▶ _WORK INSTRUCTIONS_
Starting at the top of the records below and ending with the line that contains "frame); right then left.", print each line exactly as written, skipping the pictures.

═════ SUPPLIED DATA ═════

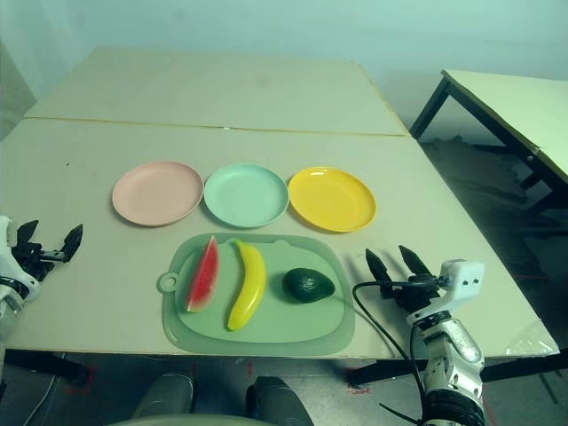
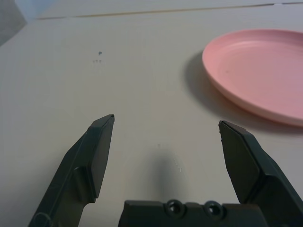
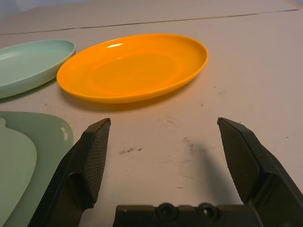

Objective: Place the fruits into color-matched plates.

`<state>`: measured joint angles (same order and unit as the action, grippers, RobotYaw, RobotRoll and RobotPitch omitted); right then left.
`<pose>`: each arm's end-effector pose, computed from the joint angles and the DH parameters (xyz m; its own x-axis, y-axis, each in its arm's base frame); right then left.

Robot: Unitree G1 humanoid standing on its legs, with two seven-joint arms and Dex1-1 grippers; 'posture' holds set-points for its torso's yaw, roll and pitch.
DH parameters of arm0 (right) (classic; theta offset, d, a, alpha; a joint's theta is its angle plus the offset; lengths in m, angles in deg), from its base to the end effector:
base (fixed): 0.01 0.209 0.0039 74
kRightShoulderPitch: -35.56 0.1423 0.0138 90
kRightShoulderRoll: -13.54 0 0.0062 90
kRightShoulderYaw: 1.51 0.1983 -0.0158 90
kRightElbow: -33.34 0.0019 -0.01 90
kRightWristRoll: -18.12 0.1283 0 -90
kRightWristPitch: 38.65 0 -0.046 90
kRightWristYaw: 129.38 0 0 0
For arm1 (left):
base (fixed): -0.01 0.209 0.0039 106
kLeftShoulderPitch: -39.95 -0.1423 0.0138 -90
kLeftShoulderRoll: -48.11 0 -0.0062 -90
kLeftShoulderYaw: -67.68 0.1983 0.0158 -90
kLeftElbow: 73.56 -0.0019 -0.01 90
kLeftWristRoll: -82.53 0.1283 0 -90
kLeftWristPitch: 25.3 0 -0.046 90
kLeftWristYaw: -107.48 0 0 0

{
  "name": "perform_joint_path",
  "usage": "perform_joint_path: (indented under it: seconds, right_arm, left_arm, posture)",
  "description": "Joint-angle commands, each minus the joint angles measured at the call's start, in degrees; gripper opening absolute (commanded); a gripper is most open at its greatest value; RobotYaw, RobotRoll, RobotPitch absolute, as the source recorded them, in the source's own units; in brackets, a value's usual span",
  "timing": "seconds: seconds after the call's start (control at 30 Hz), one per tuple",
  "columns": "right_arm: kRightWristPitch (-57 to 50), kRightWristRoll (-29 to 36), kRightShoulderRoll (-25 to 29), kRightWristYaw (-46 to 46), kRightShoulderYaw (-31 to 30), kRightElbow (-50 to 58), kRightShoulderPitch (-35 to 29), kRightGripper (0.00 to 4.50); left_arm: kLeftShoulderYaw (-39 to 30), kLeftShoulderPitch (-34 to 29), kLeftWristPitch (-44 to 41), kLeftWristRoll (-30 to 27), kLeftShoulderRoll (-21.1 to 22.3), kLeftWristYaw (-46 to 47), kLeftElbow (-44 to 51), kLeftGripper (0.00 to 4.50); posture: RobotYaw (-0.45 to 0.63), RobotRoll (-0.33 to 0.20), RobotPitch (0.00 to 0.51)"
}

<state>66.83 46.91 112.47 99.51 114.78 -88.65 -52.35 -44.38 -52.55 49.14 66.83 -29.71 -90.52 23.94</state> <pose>0.1566 -0.3382 0.0139 0.9788 0.1956 0.0612 -0.2008 0.9751 0.0946 0.1719 0.3030 0.0896 0.9965 0.0395 -0.0736 -0.0247 0.9812 0.1916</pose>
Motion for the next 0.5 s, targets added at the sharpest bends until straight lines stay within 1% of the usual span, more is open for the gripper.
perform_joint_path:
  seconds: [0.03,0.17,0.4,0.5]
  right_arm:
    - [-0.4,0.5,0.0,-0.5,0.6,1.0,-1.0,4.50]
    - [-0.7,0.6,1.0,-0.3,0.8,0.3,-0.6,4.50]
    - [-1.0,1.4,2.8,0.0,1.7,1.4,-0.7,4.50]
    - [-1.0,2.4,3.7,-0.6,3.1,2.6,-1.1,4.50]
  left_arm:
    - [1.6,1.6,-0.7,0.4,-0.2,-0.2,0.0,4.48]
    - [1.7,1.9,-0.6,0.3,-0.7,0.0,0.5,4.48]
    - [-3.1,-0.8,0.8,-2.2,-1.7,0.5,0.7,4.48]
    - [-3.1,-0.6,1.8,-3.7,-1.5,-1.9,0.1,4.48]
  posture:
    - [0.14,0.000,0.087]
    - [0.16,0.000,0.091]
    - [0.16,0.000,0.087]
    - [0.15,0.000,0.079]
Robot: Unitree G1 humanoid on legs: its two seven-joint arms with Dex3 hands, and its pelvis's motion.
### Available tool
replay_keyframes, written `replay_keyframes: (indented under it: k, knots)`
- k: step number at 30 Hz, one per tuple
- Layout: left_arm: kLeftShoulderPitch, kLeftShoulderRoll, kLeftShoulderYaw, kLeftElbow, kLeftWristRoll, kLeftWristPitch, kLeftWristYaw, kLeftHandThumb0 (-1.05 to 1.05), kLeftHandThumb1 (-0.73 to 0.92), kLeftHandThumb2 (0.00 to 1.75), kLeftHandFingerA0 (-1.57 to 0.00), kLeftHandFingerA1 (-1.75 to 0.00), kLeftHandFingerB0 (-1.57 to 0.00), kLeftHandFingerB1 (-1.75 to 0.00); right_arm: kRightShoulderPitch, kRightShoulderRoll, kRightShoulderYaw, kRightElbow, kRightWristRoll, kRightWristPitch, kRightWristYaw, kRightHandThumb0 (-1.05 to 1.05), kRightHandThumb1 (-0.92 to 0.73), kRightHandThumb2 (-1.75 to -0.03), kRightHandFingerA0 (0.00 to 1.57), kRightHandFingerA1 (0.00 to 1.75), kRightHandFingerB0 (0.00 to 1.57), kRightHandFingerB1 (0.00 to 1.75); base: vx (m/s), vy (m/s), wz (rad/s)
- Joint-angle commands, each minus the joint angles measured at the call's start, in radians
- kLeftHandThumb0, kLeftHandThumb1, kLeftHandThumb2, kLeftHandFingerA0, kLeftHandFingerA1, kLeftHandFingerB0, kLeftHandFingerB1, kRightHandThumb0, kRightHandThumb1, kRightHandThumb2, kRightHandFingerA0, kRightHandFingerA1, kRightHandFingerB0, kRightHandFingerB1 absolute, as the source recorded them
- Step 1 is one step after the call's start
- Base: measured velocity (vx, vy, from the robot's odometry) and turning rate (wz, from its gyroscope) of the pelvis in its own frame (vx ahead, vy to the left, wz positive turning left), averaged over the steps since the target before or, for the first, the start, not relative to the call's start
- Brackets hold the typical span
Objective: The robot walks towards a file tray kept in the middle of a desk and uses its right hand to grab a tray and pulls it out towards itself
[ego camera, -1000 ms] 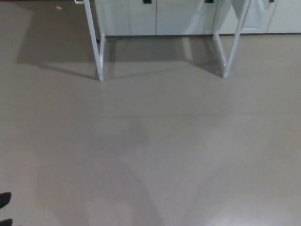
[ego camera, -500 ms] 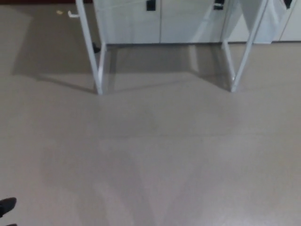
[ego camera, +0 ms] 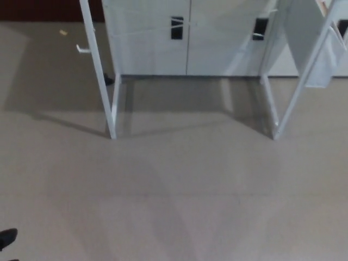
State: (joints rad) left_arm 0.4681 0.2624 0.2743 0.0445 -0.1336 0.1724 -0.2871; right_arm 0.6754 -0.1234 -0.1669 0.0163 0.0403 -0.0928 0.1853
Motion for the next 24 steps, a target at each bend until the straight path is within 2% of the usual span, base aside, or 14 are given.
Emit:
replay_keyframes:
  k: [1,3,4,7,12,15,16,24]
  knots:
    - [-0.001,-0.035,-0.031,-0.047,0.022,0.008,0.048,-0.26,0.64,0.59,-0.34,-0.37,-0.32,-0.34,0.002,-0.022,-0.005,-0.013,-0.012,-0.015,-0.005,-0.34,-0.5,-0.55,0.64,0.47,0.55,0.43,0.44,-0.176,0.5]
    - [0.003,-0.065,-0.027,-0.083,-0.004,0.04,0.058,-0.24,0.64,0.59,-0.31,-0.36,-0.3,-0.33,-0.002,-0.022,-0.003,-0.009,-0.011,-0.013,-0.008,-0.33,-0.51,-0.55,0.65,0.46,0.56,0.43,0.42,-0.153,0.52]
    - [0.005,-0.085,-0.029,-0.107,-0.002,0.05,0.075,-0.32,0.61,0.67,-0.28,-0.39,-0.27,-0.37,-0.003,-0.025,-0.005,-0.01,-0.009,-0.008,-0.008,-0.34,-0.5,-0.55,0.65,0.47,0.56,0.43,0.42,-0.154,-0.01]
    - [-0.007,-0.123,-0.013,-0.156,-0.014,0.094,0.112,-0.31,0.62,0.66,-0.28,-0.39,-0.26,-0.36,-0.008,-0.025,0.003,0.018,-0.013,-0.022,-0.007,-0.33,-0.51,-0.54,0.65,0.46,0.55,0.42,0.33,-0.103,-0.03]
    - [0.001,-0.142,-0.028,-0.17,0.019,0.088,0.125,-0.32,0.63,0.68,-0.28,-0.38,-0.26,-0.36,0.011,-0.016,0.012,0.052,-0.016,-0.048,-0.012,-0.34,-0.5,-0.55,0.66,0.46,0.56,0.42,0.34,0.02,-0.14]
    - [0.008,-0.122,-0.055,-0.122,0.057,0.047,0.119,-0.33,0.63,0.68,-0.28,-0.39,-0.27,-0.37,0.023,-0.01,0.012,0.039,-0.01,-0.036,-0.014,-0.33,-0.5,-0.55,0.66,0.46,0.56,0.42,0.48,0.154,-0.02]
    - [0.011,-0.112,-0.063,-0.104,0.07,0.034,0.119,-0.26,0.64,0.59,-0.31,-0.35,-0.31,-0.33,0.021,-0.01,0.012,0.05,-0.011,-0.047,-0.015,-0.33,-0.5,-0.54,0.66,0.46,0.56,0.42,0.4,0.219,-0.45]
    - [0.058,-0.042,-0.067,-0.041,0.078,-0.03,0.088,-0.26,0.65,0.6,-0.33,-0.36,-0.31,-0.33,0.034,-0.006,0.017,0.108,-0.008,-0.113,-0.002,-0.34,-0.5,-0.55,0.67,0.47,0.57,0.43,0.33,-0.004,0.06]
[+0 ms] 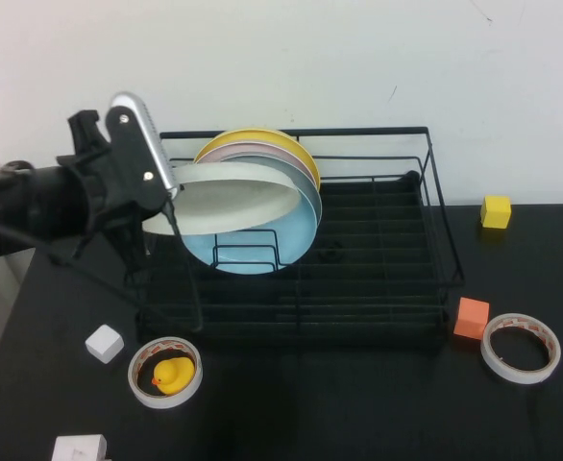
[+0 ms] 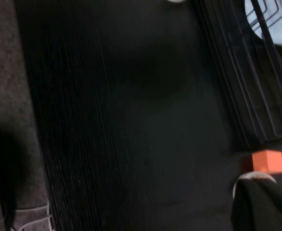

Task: Place plate on rack
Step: Place the plate on the rack

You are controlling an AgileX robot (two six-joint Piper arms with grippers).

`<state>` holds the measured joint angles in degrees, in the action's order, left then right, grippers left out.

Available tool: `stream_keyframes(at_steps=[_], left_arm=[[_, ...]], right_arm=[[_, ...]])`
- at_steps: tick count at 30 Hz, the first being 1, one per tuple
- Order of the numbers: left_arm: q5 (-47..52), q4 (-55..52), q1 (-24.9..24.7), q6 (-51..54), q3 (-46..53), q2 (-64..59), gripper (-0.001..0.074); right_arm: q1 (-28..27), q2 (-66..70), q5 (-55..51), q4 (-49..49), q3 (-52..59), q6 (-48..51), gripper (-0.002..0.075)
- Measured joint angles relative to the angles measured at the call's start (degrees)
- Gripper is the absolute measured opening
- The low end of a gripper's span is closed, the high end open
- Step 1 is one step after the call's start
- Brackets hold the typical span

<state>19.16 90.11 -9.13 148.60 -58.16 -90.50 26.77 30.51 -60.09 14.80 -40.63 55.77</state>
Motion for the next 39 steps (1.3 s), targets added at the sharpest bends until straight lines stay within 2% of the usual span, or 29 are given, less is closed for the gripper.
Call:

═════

▶ _WRITTEN REPLY_
Objective: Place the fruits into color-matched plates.

`<state>`: measured joint angles (same order and unit as the action, grippers, RobotYaw, RobotRoll and RobotPitch omitted); right then left.
`<pose>`: each arm's end-effector pose, computed from the joint angles and the DH parameters (xyz m; its own x-axis, y-axis, each in its arm's base frame); right then left.

The output for this exercise is finished.